=== Brief ===
Reproduce, from the lines below, exactly the stretch that begins at the line containing "brown cardboard paper" and ends at the line containing "clear tape roll: (+4, -32, -6) cm, 33 cm away", both included.

[Opening Listed entries section]

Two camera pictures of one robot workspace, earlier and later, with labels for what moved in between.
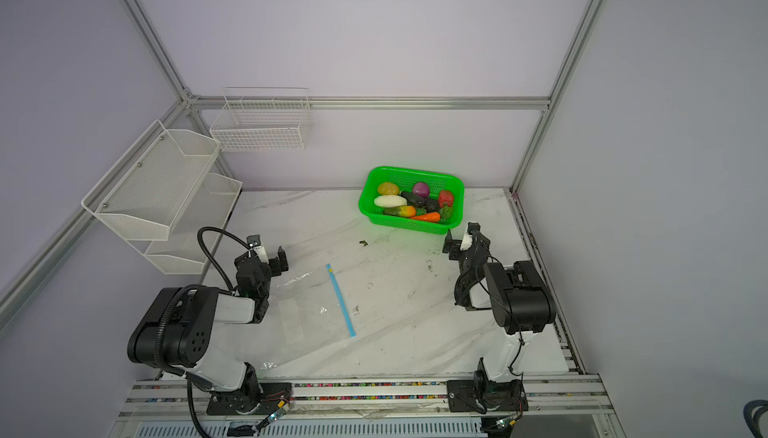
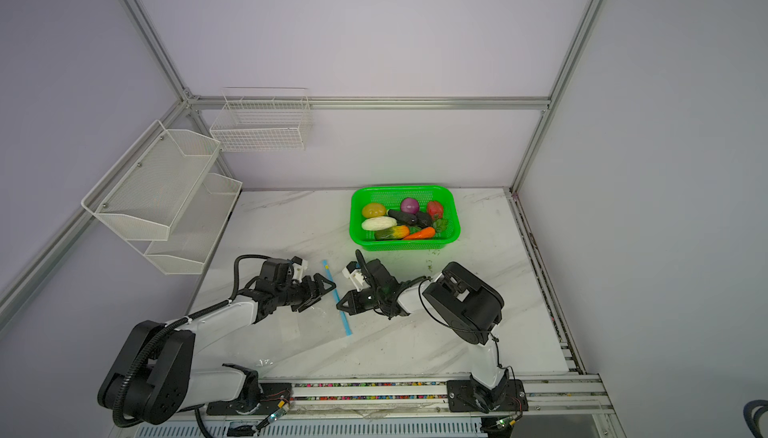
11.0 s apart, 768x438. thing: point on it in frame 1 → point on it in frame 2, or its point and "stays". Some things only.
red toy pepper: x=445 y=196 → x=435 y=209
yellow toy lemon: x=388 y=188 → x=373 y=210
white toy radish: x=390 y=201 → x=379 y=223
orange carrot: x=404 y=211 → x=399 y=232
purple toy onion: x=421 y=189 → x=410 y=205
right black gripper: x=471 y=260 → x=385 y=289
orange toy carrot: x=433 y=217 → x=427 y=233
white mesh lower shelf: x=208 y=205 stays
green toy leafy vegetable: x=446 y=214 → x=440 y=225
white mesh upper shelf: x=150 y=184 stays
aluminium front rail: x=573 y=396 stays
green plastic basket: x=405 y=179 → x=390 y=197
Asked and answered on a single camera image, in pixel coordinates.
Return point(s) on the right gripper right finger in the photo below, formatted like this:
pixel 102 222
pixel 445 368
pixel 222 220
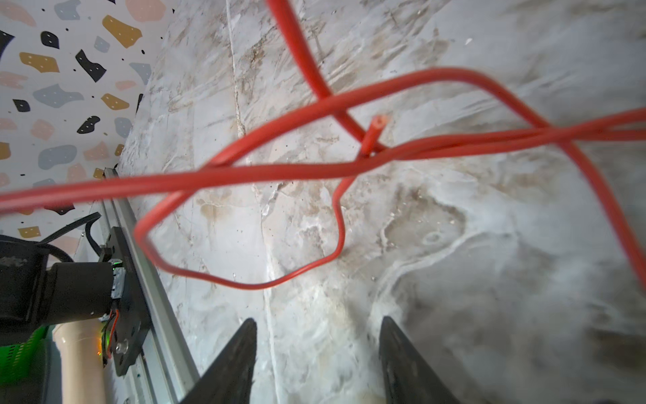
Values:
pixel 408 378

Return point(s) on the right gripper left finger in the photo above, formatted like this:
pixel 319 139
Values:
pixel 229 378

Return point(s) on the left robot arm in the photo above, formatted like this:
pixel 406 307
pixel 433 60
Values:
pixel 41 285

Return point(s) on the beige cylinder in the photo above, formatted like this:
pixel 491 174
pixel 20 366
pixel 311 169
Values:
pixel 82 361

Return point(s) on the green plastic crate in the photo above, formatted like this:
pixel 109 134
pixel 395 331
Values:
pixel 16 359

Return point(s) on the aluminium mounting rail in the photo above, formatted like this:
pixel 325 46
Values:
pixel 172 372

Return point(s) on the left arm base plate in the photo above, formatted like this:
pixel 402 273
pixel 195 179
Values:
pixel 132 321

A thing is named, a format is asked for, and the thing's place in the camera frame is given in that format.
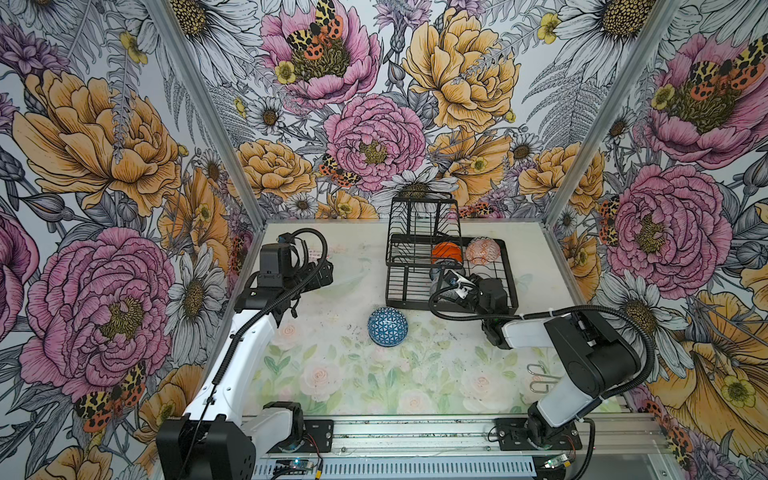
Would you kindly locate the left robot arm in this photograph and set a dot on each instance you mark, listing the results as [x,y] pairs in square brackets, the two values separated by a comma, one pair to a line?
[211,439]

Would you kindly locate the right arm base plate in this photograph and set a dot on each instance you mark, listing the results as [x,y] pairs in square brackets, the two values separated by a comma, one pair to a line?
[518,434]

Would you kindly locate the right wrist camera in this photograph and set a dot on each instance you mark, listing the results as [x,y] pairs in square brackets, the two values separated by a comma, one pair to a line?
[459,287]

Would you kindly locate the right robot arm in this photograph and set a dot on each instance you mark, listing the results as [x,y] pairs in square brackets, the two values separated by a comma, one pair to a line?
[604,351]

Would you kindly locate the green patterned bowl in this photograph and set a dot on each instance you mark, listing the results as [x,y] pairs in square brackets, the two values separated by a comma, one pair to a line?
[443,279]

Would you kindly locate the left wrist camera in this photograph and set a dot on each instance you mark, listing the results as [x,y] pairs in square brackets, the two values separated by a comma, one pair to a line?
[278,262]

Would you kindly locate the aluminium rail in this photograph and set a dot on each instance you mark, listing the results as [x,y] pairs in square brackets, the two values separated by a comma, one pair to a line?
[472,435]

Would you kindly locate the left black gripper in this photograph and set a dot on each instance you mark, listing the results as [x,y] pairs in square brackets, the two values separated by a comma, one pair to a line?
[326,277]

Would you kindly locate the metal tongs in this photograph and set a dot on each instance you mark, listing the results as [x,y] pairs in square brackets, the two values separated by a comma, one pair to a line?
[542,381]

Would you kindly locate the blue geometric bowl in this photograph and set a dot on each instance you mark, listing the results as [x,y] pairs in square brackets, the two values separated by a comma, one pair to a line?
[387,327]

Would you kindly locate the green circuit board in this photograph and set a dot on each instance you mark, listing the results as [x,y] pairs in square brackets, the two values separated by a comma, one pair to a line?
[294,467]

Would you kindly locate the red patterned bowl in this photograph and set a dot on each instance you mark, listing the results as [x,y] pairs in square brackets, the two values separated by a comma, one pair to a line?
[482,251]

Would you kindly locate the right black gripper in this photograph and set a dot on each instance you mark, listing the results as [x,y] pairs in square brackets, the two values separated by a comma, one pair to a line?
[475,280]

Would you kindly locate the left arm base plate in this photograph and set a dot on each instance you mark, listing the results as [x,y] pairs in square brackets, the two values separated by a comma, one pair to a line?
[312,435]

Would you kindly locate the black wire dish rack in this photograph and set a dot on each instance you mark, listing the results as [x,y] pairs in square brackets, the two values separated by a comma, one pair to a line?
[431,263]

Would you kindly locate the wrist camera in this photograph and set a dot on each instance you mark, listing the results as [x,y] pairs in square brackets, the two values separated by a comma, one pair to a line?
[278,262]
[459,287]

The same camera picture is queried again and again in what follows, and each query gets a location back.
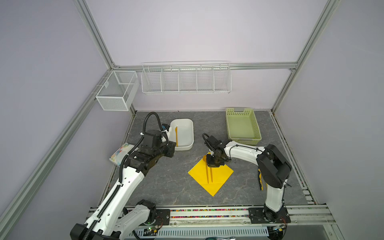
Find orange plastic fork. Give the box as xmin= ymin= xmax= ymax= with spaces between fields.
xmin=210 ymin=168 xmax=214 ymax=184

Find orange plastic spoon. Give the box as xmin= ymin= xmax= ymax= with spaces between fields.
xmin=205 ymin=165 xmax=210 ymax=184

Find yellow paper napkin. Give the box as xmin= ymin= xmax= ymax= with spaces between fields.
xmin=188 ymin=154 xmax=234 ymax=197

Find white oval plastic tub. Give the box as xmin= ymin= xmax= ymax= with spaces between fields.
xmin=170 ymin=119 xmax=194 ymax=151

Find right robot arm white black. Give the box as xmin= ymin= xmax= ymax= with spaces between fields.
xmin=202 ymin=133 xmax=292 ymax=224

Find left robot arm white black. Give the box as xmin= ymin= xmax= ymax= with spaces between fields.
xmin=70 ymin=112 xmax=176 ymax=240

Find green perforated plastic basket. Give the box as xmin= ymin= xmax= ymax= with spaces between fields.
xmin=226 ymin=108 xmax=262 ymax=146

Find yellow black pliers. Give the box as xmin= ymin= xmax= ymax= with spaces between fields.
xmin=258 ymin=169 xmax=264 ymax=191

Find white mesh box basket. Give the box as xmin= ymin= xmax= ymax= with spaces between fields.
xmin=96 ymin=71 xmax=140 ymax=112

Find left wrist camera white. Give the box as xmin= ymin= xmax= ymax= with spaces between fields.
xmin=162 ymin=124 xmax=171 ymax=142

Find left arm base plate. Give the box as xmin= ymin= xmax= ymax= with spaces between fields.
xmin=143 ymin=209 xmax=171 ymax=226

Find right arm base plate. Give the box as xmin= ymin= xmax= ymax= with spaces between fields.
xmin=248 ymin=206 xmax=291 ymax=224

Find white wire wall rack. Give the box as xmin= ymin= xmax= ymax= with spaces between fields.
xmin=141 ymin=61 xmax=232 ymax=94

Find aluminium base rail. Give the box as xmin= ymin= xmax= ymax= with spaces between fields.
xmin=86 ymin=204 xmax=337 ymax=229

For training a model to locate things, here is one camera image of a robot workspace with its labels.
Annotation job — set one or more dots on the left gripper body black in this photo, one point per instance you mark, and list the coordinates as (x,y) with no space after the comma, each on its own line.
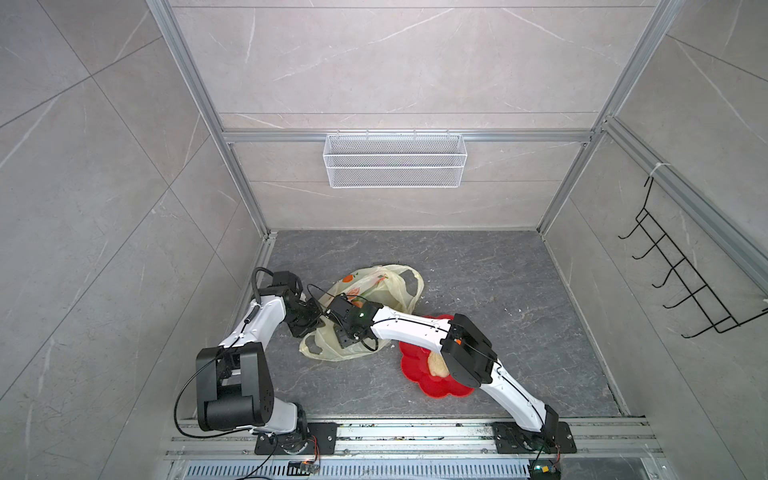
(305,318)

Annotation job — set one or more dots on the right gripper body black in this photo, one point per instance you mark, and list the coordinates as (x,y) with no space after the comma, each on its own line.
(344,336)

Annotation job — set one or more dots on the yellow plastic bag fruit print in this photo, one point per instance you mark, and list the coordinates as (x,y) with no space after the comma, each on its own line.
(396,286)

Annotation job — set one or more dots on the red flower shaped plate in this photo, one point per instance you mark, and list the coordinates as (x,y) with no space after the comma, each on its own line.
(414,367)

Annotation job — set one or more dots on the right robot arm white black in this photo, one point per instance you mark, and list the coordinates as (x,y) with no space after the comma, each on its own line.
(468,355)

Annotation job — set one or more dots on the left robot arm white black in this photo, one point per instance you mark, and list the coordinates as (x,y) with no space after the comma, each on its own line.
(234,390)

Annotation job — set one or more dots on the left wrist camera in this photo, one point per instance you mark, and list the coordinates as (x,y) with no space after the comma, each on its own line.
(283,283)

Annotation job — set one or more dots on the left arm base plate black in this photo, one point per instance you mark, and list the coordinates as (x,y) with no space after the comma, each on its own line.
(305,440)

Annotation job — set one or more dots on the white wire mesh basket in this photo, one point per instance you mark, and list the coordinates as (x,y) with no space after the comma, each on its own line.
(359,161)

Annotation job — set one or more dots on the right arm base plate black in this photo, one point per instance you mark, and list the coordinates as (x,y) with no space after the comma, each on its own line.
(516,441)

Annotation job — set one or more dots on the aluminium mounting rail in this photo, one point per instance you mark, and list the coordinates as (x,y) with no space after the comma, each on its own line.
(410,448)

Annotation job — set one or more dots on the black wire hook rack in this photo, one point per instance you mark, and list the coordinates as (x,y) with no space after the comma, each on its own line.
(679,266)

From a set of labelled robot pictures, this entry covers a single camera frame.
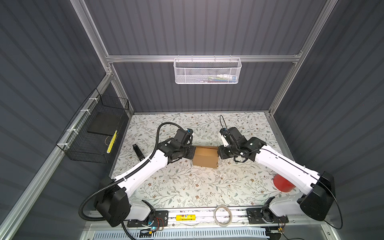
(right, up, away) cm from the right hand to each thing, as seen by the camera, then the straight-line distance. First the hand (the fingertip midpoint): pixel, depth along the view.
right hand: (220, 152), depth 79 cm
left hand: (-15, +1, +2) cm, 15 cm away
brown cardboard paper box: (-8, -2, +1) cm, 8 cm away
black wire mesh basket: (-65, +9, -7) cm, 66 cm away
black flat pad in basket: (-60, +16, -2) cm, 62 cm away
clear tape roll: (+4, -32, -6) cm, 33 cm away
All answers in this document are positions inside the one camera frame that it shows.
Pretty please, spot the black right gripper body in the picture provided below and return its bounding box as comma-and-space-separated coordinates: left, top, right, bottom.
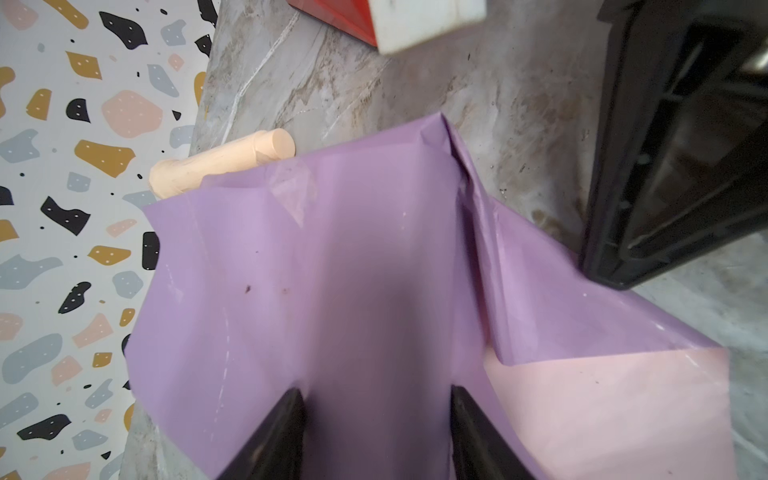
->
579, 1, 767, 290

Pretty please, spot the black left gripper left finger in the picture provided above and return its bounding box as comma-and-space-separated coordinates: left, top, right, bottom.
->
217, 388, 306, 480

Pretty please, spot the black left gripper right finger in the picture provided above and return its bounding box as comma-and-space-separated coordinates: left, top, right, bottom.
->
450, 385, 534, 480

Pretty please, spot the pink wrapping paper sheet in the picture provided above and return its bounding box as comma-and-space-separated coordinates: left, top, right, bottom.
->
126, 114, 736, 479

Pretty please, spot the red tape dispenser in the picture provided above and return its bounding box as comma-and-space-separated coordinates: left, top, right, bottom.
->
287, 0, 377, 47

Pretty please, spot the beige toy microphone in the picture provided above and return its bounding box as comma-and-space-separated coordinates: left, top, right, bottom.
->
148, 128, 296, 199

[Closing Listed entries section]

=== Task answer ===
brown cardboard paper box: (-8, -2, +1) cm, 8 cm away
black wire mesh basket: (-65, +9, -7) cm, 66 cm away
black flat pad in basket: (-60, +16, -2) cm, 62 cm away
clear tape roll: (+4, -32, -6) cm, 33 cm away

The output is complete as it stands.